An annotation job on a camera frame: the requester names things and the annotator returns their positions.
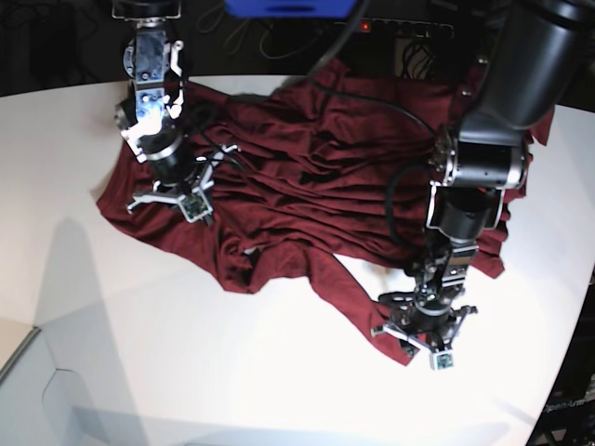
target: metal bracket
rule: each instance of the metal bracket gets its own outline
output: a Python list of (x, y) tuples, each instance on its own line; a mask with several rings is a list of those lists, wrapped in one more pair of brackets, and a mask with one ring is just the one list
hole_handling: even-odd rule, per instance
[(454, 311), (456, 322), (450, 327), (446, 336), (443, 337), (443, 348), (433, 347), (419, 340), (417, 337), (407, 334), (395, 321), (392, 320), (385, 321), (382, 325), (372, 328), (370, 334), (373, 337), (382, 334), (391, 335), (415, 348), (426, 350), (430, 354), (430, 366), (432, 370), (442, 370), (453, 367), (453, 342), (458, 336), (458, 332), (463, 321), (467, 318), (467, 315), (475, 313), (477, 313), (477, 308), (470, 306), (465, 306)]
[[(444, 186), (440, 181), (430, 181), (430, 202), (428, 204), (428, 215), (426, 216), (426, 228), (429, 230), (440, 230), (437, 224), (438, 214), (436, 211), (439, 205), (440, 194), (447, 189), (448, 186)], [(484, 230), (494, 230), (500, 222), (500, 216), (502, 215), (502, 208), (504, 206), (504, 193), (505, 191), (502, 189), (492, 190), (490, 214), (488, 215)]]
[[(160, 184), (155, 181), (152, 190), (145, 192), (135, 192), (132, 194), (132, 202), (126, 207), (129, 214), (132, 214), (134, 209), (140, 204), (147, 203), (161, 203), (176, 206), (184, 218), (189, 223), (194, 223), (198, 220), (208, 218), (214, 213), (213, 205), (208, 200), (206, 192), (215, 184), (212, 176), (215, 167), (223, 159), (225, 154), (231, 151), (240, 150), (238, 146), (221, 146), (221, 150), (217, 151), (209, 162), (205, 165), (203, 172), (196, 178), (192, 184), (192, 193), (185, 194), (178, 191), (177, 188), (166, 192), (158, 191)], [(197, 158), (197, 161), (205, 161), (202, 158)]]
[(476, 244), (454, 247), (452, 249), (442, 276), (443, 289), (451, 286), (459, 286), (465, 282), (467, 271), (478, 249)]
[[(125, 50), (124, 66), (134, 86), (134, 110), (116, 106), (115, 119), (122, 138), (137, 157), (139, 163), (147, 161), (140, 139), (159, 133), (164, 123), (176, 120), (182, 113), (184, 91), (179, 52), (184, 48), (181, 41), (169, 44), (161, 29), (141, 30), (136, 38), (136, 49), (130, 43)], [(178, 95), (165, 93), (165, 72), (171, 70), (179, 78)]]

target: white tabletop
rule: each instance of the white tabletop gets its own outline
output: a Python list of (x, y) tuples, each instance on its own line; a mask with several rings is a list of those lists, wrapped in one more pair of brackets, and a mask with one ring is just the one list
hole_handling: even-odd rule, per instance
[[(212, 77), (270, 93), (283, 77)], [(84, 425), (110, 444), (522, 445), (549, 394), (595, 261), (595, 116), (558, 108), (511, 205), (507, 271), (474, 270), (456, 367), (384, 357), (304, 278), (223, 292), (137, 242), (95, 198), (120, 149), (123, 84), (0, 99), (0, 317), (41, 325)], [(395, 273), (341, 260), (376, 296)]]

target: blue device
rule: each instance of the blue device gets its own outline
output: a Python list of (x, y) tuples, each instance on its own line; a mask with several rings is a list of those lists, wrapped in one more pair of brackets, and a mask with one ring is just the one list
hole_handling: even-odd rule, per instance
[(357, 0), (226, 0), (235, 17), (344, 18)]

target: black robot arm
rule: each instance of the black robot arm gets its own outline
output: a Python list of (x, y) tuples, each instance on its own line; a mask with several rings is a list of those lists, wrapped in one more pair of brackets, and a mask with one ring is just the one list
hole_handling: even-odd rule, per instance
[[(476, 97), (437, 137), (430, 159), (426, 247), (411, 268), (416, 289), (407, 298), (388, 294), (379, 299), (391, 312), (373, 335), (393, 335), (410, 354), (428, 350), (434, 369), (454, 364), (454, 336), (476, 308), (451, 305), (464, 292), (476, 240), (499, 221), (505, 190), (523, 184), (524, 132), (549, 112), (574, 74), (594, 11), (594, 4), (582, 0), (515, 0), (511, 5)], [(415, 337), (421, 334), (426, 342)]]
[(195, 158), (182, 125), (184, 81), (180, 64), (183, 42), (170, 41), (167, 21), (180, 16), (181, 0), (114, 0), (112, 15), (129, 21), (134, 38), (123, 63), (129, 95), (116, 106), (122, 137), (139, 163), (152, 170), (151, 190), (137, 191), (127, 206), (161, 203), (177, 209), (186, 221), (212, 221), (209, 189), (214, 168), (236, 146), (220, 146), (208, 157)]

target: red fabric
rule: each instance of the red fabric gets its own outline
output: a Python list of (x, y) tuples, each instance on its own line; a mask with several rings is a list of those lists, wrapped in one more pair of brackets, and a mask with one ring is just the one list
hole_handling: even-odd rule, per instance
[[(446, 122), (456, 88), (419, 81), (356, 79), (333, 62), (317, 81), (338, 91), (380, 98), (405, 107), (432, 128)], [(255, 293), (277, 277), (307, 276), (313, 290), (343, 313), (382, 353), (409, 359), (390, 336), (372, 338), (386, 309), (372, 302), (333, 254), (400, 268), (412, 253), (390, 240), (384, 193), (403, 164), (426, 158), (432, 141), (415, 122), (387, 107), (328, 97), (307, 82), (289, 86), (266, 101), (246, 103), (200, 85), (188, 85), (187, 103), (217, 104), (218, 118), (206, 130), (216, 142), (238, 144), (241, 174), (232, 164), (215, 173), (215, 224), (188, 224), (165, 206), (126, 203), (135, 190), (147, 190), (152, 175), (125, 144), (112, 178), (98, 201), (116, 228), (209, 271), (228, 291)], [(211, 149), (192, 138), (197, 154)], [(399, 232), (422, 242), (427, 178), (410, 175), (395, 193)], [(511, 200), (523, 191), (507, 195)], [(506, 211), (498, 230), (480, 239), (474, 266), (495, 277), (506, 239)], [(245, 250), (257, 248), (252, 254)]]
##########
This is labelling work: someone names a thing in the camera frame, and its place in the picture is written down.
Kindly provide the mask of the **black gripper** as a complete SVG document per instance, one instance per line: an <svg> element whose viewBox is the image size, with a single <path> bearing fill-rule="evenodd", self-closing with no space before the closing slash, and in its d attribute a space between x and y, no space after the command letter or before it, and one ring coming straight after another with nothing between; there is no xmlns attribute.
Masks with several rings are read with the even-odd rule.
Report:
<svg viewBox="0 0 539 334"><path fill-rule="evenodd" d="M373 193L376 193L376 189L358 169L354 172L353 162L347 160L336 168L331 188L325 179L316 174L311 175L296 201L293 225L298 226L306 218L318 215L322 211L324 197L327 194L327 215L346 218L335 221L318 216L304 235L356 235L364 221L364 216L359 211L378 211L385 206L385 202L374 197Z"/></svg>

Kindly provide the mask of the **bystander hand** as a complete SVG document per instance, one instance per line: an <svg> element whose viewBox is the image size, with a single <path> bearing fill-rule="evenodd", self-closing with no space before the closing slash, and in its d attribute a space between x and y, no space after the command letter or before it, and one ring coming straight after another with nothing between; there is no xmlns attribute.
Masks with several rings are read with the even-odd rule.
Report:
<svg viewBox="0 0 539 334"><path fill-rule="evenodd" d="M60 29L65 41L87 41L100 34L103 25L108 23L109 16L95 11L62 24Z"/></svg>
##########
Starting at the line above that holds "target: white tabletop" and ending at the line that holds "target: blue device", transcribe each line exactly and include no other lines.

target: white tabletop
rule: each instance of the white tabletop gets its own outline
output: a Python list of (x, y) tuples, each instance on its own line; a mask with several rings is a list of those lists, wrapped in one more pair of brackets, and a mask with one ring is just the one list
hole_handling: even-odd rule, per instance
[[(212, 77), (270, 93), (283, 77)], [(84, 425), (110, 444), (522, 445), (549, 394), (595, 261), (595, 116), (558, 108), (511, 205), (507, 271), (474, 270), (456, 367), (384, 357), (304, 278), (223, 292), (137, 242), (95, 198), (120, 149), (123, 84), (0, 99), (0, 317), (41, 325)], [(395, 273), (341, 260), (376, 296)]]

target: blue device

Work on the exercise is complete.